Buoni spesa: come e a chi verranno assegnati?

Le regole non sono ancora chiare: la scelta fatta con il governo è che ogni Comune divida i buoni come meglio ritiene, da un minimo di 25 ad un massimo di 50 euro per nucleo familiare

Buoni spesa e aiuti alimentari per le famiglie in difficoltà a causa del coronavirus. Il governo ha deciso di anticipare 4 miliardi e 300 milioni del Fondo di solidarietà ai Comuni che doveva essere erogato a maggio, con un’aggiunta di 400 milioni consapevole del ritardo nella consegna dei 600 euro previsti dal decreto “Cura Italia”. Un provvedimento che mira a fermare sul nascere un’eventuale emergenza sociale che potrebbe derivare dalle difficoltà di una fascia della popolazione a reperire risorse e beni di prima necessità, dopo le misure restrittive adottate nelle scorse settimane per contrastare la diffusione del coronavirus.

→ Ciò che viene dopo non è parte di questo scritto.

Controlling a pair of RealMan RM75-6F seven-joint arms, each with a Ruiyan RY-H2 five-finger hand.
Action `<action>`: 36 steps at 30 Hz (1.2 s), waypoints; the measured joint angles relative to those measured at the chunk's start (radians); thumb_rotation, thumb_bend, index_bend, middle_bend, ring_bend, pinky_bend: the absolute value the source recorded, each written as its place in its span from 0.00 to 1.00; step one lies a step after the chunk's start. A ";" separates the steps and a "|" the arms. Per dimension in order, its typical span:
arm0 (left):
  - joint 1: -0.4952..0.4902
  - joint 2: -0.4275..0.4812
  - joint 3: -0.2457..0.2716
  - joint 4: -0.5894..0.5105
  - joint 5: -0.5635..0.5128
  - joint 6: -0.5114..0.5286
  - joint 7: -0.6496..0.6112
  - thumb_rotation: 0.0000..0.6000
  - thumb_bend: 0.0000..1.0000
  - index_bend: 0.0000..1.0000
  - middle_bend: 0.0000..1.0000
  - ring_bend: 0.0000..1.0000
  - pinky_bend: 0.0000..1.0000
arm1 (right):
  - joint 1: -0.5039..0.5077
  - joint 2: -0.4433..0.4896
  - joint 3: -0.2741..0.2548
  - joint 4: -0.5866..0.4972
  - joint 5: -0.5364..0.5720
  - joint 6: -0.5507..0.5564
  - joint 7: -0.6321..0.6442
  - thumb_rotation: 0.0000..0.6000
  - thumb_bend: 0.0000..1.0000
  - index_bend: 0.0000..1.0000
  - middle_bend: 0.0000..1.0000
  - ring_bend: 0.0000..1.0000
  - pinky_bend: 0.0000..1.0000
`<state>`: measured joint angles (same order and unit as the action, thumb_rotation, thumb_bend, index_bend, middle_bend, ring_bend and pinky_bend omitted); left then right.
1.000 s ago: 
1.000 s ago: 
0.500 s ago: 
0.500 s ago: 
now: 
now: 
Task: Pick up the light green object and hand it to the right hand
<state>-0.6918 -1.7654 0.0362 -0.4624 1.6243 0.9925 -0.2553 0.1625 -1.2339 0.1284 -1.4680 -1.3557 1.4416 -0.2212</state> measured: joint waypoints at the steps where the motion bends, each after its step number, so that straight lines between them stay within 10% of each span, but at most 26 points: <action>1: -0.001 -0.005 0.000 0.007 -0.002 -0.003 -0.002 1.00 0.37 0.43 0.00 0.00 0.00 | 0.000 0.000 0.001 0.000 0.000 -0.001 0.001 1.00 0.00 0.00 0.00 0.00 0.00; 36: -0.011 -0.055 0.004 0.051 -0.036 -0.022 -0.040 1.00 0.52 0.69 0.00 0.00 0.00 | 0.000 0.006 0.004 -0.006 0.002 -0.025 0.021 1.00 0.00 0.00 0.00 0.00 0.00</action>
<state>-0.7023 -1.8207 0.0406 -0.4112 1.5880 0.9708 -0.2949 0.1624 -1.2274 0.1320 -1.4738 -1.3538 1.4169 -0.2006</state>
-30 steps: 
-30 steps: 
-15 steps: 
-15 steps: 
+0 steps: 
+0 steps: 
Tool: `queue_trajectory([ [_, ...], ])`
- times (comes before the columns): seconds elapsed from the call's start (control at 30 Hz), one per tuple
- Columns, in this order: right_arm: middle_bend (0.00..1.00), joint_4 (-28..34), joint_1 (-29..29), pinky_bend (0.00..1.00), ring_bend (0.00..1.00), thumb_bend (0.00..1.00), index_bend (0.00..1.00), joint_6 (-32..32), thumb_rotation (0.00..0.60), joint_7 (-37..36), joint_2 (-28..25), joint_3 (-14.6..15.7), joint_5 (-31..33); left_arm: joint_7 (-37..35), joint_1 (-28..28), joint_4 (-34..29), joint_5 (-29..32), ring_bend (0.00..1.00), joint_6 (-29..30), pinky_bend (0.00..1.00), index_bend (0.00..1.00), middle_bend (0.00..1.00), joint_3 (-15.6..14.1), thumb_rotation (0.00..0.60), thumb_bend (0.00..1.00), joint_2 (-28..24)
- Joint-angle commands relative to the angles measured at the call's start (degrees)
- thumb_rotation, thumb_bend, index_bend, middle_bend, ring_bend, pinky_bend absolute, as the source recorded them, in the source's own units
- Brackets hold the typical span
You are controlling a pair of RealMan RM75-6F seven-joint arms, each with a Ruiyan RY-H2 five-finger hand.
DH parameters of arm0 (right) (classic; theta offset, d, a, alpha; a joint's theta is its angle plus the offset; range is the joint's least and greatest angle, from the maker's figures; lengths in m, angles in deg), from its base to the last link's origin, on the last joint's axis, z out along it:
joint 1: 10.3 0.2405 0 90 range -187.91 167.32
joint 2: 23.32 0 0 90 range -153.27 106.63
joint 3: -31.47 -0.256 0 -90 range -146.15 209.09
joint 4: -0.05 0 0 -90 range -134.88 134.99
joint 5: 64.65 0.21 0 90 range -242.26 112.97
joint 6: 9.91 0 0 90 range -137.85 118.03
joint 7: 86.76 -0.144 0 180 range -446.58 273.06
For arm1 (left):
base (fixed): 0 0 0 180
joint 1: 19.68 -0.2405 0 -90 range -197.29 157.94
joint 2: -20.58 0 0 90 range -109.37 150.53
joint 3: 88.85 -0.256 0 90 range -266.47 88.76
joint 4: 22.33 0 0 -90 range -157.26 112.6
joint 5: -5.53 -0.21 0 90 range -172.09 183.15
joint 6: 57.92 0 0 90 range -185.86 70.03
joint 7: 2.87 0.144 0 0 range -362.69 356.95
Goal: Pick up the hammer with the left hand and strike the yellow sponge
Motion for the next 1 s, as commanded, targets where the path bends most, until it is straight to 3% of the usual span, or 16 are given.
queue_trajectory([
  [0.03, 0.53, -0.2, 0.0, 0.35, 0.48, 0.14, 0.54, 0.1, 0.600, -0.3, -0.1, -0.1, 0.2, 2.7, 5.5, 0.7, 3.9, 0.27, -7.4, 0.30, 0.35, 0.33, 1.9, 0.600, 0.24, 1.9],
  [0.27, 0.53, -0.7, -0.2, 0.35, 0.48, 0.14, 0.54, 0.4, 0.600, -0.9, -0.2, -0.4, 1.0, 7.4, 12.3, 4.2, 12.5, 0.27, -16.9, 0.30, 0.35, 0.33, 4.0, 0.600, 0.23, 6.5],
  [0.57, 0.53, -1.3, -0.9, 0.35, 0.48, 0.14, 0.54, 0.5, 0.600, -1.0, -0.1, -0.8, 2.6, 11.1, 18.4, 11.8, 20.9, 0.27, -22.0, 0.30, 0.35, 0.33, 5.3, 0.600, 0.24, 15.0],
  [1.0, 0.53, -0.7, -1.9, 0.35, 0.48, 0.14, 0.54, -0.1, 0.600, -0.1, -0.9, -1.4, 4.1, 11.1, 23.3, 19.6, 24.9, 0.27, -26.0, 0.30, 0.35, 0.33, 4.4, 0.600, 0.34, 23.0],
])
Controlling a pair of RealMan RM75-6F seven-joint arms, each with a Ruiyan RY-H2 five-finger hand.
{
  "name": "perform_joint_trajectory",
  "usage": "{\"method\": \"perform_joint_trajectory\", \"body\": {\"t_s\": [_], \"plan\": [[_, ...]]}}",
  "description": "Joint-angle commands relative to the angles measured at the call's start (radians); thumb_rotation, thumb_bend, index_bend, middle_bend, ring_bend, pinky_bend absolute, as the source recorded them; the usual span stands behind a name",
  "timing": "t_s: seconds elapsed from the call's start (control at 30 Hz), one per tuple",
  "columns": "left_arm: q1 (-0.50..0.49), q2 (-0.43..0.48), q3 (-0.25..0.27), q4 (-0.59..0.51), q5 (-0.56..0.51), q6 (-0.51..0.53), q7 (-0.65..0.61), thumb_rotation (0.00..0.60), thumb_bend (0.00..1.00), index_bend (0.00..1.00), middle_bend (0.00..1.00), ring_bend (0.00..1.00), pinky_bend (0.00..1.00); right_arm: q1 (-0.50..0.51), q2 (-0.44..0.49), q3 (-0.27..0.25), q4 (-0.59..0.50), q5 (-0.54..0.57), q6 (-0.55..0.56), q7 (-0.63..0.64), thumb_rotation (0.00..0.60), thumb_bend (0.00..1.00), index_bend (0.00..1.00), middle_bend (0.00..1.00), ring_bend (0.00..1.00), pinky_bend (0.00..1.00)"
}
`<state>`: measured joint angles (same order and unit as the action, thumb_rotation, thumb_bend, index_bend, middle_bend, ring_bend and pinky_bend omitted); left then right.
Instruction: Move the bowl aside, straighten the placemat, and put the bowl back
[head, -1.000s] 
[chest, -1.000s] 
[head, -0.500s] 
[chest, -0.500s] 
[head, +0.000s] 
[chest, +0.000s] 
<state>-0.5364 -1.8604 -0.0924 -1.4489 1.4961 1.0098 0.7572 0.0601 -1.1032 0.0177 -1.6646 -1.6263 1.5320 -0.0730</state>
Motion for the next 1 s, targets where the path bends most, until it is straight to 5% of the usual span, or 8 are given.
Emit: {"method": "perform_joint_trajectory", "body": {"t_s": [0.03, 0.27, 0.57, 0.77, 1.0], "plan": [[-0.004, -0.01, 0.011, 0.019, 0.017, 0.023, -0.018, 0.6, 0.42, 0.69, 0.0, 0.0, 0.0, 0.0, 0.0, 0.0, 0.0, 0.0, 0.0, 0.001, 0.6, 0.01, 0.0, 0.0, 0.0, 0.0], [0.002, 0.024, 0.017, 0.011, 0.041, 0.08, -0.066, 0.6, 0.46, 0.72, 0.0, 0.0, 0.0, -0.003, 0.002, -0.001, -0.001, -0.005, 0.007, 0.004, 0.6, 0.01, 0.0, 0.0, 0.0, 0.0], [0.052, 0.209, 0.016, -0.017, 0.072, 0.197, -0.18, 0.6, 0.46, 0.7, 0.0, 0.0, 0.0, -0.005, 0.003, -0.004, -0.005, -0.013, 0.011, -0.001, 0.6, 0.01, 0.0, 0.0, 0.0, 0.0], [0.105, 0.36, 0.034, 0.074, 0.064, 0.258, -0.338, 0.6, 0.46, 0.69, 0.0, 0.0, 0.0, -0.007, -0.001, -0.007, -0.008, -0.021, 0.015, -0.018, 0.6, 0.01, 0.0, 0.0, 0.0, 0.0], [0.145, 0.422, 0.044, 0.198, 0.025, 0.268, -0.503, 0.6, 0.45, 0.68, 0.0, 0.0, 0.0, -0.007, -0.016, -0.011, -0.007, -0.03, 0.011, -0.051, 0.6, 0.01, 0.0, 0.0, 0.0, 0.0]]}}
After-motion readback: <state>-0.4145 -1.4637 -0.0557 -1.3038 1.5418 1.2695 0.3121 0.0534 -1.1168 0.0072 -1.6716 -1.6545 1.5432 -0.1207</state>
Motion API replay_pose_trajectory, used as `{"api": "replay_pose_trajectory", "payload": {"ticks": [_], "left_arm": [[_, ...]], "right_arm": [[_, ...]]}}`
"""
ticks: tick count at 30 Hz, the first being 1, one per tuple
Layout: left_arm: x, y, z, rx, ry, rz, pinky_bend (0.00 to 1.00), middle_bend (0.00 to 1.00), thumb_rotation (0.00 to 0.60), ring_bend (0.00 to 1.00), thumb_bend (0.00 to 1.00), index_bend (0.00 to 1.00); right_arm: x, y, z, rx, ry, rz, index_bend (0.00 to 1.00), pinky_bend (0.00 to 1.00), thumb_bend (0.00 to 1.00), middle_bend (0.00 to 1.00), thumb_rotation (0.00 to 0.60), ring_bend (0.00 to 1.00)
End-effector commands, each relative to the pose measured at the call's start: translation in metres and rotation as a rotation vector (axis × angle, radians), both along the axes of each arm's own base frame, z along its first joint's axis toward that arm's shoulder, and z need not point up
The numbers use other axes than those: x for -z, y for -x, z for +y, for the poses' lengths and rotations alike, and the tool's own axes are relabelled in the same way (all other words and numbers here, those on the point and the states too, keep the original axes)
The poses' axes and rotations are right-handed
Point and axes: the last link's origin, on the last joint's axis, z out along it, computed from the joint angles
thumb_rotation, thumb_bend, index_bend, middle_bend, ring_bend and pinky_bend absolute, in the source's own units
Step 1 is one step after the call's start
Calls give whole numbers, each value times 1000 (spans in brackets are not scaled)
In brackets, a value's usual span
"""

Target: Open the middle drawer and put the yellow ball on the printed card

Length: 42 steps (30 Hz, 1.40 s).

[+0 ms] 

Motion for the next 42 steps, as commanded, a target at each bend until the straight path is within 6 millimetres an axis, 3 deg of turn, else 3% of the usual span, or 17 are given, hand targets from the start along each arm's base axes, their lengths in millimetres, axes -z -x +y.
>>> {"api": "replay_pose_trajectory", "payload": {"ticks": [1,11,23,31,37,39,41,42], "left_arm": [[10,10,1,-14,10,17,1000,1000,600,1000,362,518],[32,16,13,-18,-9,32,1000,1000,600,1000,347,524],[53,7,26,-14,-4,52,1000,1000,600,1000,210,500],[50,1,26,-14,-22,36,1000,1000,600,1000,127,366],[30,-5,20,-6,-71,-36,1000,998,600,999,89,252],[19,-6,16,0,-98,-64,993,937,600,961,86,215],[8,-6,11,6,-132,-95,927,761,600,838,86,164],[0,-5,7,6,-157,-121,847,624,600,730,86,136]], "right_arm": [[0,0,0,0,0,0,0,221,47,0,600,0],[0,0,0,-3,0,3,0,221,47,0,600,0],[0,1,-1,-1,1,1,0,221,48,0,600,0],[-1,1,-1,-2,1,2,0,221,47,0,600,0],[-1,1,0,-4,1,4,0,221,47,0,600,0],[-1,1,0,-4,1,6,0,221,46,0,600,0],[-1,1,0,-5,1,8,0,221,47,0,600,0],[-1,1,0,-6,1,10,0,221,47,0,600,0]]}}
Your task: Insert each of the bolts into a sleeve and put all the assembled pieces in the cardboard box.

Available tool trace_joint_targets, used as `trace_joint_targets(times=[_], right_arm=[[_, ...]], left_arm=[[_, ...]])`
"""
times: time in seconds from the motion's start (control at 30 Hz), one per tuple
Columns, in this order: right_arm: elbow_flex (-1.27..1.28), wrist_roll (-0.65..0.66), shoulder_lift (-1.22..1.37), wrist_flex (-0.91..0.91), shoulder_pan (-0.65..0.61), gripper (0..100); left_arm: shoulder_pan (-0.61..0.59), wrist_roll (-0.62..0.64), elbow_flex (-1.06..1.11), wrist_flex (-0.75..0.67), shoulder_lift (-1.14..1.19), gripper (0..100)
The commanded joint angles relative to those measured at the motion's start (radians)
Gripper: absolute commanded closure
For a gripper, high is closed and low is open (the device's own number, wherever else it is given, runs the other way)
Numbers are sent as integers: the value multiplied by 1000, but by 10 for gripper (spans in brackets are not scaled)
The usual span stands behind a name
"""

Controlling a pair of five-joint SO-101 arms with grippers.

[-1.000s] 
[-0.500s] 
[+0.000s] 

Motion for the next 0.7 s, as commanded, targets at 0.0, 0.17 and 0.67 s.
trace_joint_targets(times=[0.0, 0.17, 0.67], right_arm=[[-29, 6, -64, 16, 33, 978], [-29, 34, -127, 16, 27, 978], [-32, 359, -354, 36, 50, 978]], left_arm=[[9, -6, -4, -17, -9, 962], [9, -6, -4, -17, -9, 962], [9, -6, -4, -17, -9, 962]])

«La quota del fondo assegnato a ciascun Comune sarà gestita ed erogata dal Comune medesimo, privilegiando i criteri di prossimità e sussidiarietà», si legge nella bozza del Dpcm annunciato dal governo. «Il riparto di tali risorse aggiuntive sarà basato su criteri nuovi, calibrati per l’esigenza eccezionale, quali i principi del minor reddito pro capite (50-66%) e del numero di abitanti (33-50%)». Criteri concordati tra governo e Anci, l’associazione dei Comuni guidata da Antonio Decaro.

I soldi saranno distribuiti agli 8.000 Comuni con una divisione per abitanti, «ma – chiarisce Decaro – useremo anche un algoritmo per utilizzare i 400 milioni aggiuntivi dove c’è più bisogno e dunque erogando una somma maggiore a quelle amministrazioni dove c‘è un numero più alto di cittadini in difficoltà». Viene inoltre stabilito che «le risorse ricevute da ciascun Comune per la solidarietà alimentare saranno destinate, con un vaglio preventivo molto semplificato e flessibile (evitando requisiti rigidi) da parte dei servizi sociali comunali, a tutti coloro che versano in situazione di necessità alimentare».

Saranno quindi i comuni a dividere i buoni alle famiglie in difficoltà. Chi ha i banchi alimentari ancora aperti utilizzerà quelle strutture per la distribuzione del cibo, altrove saranno i servizi sociali a distribuire i buoni per la spesa. Il criterio generale è che si vada da un minimo di 25 euro a un massimo di 50 euro per nucleo familiare. Ma anche su questo ogni Comune potrà regolarsi a seconda delle esigenze. I soldi dovranno bastare fino al 15 aprile 2020, giorno in cui dovrebbe cominciare l’erogazione dei 600 euro per la fasce deboli previsti dal “Cura Italia”.

Ogni Comune attiverà un numero da chiamare per richiedere il bonus spesa. Ma nel frattempo chi ha bisogno del contributo può chiamare direttamente il Municipio e chiedere di ottenere immediata assistenza. Sarà poi resa nota la lista dei supermercati «convenzionati» dove si potranno utilizzare i buoni.